Shoshana zuboff, a professor at harvard business school, has coined the phrases “surveillance capitalism” and “surveillance economy”. In her new book, she defines surveillance capitalism as. The unilateral claiming of private human experience as free raw material for translation. Into behavioral data. In normal english, this means that your personal, private, and behavioral. Data can be used as a resource for companies to make money from. These data are then computed and packaged as prediction products and sold into behavioral. Futures markets — business customers with a commercial interest. In knowing what we will do now, soon, and later.

This economic logic has now spread beyond the tech companies to new surveillance

Based ecosystems in virtually every economic sector, from insurance to automobiles to health, education, finance, to every product described as “smart” and every service described as “personalized.” by now it’s very difficult to participate effectively in society without interfacing with these same channels that are supply chains for surveillance capitalism’s data flows.

She gives three ways, or ‘arenas’ to change list of phone number this dynamic. First, we need a sea change in public opinion. This begins with the power of naming. It means awakening to a sense of indignation and outrage.

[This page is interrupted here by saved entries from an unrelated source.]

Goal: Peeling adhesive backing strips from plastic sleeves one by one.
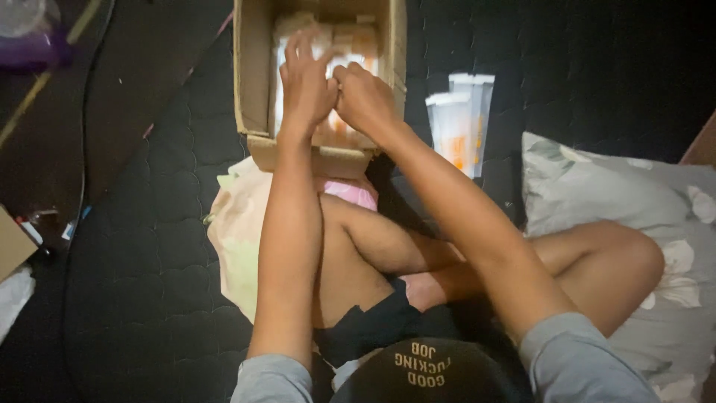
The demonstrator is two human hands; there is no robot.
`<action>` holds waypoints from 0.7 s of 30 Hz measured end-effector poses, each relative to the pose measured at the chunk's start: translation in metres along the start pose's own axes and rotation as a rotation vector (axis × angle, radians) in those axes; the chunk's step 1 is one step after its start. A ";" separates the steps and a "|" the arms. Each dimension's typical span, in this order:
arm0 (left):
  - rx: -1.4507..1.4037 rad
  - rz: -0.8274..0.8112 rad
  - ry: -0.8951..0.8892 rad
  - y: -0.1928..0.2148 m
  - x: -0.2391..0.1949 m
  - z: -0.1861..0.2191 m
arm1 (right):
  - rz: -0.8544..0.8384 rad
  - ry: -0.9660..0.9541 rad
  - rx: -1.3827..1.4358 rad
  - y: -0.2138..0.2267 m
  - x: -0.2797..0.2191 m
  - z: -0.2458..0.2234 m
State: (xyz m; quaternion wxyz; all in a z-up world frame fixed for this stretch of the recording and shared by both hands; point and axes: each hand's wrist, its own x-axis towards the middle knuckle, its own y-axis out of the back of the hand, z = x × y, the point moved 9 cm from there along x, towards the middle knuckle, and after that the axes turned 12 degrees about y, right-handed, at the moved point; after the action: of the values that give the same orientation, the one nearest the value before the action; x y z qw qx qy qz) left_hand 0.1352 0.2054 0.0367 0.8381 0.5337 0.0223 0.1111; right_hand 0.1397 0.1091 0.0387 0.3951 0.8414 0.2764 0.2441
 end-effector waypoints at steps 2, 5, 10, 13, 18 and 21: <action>-0.055 0.045 -0.058 0.017 -0.018 0.020 | 0.064 0.064 0.019 0.028 -0.012 0.001; -0.111 0.086 -0.116 0.024 -0.038 0.042 | 0.168 0.143 0.086 0.075 -0.048 0.003; -0.129 0.093 -0.143 -0.016 -0.064 0.053 | 0.275 -0.387 0.709 0.125 -0.138 0.037; -0.181 0.110 -0.123 -0.013 -0.099 0.066 | 0.458 -0.380 0.709 0.147 -0.190 0.074; -0.819 -0.188 0.268 -0.050 -0.146 0.052 | 0.663 -0.419 0.751 0.161 -0.280 0.114; -1.217 -0.354 0.468 -0.066 -0.187 0.075 | 0.806 -0.640 1.172 0.102 -0.321 0.136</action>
State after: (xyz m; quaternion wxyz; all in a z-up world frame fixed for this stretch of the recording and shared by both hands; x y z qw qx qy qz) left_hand -0.0243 0.0731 -0.0058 0.9680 -0.0832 0.2238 0.0773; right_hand 0.0189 -0.2285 -0.0188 -0.1728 0.9778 -0.0944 -0.0716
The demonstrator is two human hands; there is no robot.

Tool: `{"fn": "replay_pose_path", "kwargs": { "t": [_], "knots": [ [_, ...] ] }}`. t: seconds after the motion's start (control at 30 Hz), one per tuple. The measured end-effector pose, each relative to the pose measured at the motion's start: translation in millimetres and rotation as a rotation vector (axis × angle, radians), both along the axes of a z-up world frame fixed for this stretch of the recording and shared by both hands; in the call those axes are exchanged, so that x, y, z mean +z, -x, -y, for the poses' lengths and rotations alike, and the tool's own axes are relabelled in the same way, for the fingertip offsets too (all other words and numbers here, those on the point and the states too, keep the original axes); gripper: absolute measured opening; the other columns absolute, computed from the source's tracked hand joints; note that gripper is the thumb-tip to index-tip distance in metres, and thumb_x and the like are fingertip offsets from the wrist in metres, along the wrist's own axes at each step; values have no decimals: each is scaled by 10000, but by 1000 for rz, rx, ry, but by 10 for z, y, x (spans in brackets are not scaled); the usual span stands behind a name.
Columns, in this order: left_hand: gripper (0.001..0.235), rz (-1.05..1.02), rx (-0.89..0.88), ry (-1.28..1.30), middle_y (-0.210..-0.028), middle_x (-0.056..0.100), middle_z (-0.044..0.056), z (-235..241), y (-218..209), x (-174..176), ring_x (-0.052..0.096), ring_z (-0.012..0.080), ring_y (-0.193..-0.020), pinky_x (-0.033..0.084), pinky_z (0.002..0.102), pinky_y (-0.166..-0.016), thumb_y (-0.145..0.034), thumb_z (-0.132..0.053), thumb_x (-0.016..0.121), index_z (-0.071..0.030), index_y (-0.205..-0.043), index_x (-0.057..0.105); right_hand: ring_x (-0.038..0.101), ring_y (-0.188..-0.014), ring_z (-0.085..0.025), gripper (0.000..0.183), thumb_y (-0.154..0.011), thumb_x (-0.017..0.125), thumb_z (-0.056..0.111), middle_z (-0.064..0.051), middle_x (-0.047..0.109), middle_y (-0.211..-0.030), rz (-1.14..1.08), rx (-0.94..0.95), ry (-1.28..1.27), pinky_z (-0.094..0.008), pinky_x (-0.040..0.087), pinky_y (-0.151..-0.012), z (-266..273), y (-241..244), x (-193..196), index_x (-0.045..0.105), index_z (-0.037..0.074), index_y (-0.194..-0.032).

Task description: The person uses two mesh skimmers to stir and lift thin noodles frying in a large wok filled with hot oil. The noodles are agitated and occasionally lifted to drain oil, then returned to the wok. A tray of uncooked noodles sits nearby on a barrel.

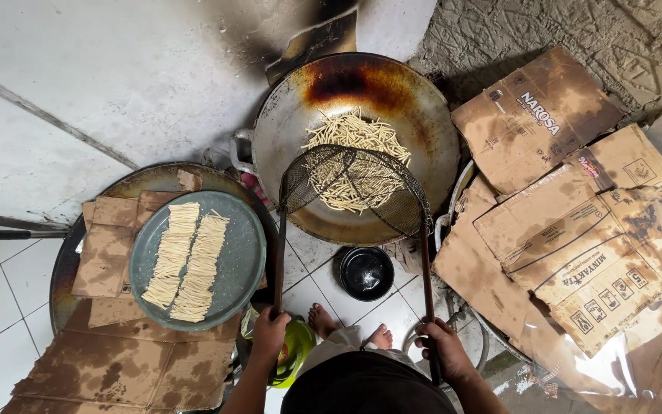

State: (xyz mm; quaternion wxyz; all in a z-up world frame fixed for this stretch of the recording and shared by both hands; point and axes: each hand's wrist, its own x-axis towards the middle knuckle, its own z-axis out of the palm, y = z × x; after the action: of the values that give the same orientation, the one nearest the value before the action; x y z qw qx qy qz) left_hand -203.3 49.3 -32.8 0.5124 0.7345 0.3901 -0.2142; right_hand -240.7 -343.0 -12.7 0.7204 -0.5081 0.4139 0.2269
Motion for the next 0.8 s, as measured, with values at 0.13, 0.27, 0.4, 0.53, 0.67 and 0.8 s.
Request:
{"fn": "replay_pose_path", "kwargs": {
  "t": [0.13,0.27,0.4,0.53,0.67,0.8],
  "knots": [
    [227,33,16,29,-867,674,114,-41,5,-37,562,259,-767,424,426,-739,-800,-190,650,-24,-953,669,441,-552,-184,171,-863,652,85,-94,551,-760,35,-42,-53,-302,323,-448,22,-22,-58,613,1,-1006],
    [230,16,32,28,-909,685,122,-8,-15,91,565,268,-798,418,430,-773,-813,-187,652,-21,-972,666,396,-482,-141,320,-874,781,332,-18,505,-637,-29,-54,-51,-288,300,-435,60,-62,23,533,149,-785],
    [190,32,32,24,-849,647,110,2,20,98,535,261,-766,394,427,-755,-818,-195,645,-31,-914,634,379,-496,-115,313,-887,760,413,5,500,-656,-27,-88,-67,-257,290,-425,33,-83,142,568,166,-905],
    [180,46,48,52,-825,594,98,-54,138,50,486,229,-720,388,406,-710,-850,-170,630,-36,-969,646,344,-477,-103,323,-903,716,400,13,438,-647,-25,-115,-102,-246,260,-401,35,-108,100,568,132,-1008],
    [199,25,26,37,-809,592,103,-37,107,85,479,218,-691,383,407,-699,-852,-196,639,-30,-963,637,330,-481,-103,366,-897,704,385,7,420,-666,-44,-145,-122,-246,241,-403,66,-110,59,560,102,-1079],
    [244,6,-2,26,-853,644,114,26,14,132,529,240,-725,393,418,-711,-857,-217,646,-24,-1006,657,330,-472,-102,335,-913,689,388,9,412,-657,-19,-142,-155,-248,234,-396,125,-105,-52,551,118,-1054]
  ]
}}
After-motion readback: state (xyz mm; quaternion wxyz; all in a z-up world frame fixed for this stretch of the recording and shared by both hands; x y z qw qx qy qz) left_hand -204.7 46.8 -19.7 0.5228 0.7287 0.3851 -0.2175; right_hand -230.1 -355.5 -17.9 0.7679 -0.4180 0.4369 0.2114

We say, “no.” we say, “this is not ok.”

Second, we need to muster the resources of our democratic institutions in the form of law and regulation. These include, but also move beyond, privacy and antitrust laws. We also need to develop new laws and regulatory institutions that specifically address the mechanisms and imperatives of surveillance capitalism.

A third arena relates to the opportunity for competitive solutions

Every survey of internet users has shown that once people become aware of surveillance capitalists’ backstage practices, they reject them. That IG Users points to a disconnect between supply and demand: a market failure. So once again we see a historic opportunity for an alliance of companies to find an alternative ecosystem — one that returns us to the earlier promise of the digital age as an era of empowerment and the democratization of knowledge.

Surveillance capitalism has the potential to fundamentally change who we are. Left to their own devices, the data harvesters will continue to take in vast amounts of our personal information, with or without our consent. They are forced to follow the profit motive to its ultimate destination. The time to start setting limits and finding solutions is now.